A Comparative, Randomized Trial of Concentration-Controlled Sirolimus Combined With Reduced-Dose Tacrolimus or Standard-Dose Tacrolimus in Renal Allograft Recipients

Abstract

BackgroundThe clinical safety and efficacy of sirolimus plus reduced-dose tacrolimus was evaluated in de novo renal allograft recipients enrolled in a comparative, open-label study. MethodsOne hundred twenty-eight renal allograft recipients were randomly assigned (1:1) to receive reduced-dose tacrolimus plus sirolimus (rTAC) or standard-dose tacrolimus and sirolimus (sTAC) for 6 months. The primary efficacy endpoint was calculated creatinine clearance values at 6 months. ResultsDemographic variables were similar between groups. At 6 months, mean (± standard deviation) calculated creatinine clearance was significantly improved in the rTAC group (63.8 vs 52.7 mL/min, P = .005), although mean serum creatinine values were not significantly different.
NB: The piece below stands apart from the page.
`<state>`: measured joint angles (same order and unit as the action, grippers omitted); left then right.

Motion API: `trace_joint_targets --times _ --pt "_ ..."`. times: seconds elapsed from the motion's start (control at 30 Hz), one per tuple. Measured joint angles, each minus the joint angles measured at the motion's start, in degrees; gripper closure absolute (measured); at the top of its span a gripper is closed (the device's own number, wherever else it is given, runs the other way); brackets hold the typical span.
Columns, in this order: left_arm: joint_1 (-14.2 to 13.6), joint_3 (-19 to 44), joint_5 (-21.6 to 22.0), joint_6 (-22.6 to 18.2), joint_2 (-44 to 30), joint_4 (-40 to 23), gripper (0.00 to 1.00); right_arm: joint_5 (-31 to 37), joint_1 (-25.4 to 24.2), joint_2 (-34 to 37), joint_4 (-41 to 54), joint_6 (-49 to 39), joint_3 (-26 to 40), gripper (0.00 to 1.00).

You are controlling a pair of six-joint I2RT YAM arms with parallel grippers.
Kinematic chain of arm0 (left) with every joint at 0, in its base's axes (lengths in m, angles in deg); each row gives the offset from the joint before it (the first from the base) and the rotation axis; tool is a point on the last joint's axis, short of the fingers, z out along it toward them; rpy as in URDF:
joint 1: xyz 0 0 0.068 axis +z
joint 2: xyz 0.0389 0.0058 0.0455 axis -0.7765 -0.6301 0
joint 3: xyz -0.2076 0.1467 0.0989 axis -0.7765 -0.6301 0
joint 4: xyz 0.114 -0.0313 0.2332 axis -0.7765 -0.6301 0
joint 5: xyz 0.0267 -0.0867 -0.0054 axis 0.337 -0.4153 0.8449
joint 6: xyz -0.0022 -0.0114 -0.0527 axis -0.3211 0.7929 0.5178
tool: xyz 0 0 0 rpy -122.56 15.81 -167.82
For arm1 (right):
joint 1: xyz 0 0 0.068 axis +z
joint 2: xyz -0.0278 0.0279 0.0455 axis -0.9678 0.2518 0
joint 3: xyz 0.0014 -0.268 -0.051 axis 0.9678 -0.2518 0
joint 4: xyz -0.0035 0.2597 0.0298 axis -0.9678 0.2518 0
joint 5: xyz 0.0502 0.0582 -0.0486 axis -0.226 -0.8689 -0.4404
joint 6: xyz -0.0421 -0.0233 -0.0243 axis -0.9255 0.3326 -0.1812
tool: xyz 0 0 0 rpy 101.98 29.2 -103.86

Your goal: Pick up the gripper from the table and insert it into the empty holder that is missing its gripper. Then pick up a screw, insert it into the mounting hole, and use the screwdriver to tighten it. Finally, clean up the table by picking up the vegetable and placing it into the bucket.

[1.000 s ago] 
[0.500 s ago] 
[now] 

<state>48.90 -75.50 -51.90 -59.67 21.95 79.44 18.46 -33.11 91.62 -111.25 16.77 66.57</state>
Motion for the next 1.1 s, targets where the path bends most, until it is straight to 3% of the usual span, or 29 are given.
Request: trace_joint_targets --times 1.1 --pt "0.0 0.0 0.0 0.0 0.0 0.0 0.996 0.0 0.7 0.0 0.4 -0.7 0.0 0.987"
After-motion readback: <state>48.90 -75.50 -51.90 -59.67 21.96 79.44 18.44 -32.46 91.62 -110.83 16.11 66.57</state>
Patient survival (95.2% and 96.9%) and graft survival (93.7% and 98.5%) were similar between the rTAC and sTAC groups, respectively. Acute rejection rates were 17.5% with rTAC and 7.7% with sTAC (P = .095). ConclusionsThe rTAC regimen provided effective immunosuppression and was associated with improved creatinine clearance. Adequate immunosuppressant exposure must be achieved in the early postoperative period to minimize the risk of acute rejection.